The Feasibility of Amazon's Cloud Computing Platform for Parallel, GPU-Accelerated, Multiphase-Flow Simulations
Issue No. 05 - Sept.-Oct. (2016 vol. 18)
DOI Bookmark: http://doi.ieeecomputersociety.org/10.1109/MCSE.2016.94
Cole Freniere , University of Massachusetts Dartmouth
Ashish Pathak , University of Massachusetts Dartmouth
Mehdi Raessi , University of Massachusetts Dartmouth
Gaurav Khanna , University of Massachusetts Dartmouth
The feasibility of running MPI-parallel, GPU-accelerated, multiphase flow simulations on Amazon's Elastic Compute Cloud (EC2) service is evaluated as an alternative computational resource. A cloud cluster on Amazon EC2 is compared to a conventional local high-performance computing cluster in terms of performance and cost. The steps necessary to set up a cloud cluster and acquire the appropriate hardware and software stacks are outlined. The incompressible multiphase flow solver is benchmarked on both cloud and local clusters by performing strong and weak scaling analyses. Amazon's EC2 service is competitive with the local cluster in a certain range of simulations, but there are some performance limitations, particularly in its GPU card performance and cluster network connection, which negatively impact the parallel simulations presented herein. Finally, Amazon's EC2 service is studied from an economic perspective and compared with a conventional local cluster.

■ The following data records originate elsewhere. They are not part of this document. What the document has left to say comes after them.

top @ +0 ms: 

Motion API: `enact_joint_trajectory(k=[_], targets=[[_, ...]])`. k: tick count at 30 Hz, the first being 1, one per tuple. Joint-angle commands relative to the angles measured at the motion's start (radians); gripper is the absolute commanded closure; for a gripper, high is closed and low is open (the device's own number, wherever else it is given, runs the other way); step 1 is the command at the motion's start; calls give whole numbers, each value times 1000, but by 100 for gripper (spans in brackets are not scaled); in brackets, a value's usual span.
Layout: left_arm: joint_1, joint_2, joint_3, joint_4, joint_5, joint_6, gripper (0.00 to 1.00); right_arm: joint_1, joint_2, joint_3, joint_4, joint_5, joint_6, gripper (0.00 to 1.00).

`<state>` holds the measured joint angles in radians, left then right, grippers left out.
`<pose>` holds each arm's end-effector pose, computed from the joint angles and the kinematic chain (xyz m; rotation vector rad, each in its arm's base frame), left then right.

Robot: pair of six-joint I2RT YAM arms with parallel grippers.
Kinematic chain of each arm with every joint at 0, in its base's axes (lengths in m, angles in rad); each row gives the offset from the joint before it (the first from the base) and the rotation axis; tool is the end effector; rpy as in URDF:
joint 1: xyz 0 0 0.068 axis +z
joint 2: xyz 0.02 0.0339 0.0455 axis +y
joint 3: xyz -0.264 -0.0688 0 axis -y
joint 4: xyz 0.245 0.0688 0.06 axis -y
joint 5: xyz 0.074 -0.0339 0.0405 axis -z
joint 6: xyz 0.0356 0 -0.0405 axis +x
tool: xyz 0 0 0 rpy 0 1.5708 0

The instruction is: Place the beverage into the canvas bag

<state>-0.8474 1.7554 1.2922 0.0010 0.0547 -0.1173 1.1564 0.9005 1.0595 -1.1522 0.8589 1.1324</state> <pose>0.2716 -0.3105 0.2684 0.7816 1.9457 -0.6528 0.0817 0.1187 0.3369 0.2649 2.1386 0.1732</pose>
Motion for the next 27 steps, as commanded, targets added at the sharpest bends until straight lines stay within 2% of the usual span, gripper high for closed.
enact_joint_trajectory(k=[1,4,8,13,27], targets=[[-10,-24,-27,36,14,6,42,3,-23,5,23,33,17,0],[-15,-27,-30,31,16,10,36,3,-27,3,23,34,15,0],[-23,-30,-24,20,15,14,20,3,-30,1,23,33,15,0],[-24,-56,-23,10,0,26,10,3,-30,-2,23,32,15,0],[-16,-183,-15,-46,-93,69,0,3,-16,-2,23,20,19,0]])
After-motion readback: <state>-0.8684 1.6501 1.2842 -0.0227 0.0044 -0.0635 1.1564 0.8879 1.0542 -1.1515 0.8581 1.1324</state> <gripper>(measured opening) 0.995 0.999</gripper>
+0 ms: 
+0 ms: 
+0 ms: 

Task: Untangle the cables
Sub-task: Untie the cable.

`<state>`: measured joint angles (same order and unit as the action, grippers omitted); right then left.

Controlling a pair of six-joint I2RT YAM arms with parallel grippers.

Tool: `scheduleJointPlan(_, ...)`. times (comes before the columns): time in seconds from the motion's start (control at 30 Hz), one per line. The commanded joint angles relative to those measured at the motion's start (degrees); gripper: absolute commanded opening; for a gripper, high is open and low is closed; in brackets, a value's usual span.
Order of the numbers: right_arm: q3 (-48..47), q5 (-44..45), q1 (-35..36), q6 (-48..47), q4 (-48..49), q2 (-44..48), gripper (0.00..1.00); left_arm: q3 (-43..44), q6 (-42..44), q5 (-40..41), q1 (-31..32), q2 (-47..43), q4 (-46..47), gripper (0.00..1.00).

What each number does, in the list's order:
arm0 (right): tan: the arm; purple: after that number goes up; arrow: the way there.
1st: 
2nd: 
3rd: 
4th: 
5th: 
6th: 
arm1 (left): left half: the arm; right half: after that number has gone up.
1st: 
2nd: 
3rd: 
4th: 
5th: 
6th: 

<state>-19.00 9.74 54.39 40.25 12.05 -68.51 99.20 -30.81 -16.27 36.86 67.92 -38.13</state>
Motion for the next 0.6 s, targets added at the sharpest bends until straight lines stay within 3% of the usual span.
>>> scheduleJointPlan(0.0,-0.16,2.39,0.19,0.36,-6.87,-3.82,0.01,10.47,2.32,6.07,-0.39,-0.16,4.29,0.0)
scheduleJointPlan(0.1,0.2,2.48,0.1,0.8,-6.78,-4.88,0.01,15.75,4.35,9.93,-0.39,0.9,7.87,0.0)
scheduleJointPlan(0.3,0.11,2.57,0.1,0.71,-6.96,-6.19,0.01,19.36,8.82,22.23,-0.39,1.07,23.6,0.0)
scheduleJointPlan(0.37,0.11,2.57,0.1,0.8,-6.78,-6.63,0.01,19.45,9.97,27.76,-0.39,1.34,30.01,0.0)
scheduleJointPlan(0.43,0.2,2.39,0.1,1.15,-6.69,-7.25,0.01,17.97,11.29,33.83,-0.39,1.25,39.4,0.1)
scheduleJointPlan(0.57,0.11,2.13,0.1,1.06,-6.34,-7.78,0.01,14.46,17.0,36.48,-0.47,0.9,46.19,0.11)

Flow control, Simulations, Computational modeling, Benchmark testing, Graphics processing units, Cloud computing, High performance computing, Heterogeneious networks, Scientific computing
C. Freniere, A. Pathak, M. Raessi and G. Khanna, "The Feasibility of Amazon's Cloud Computing Platform for Parallel, GPU-Accelerated, Multiphase-Flow Simulations," in Computing in Science & Engineering, vol. 18, no. 5, pp. 68-77, 2016.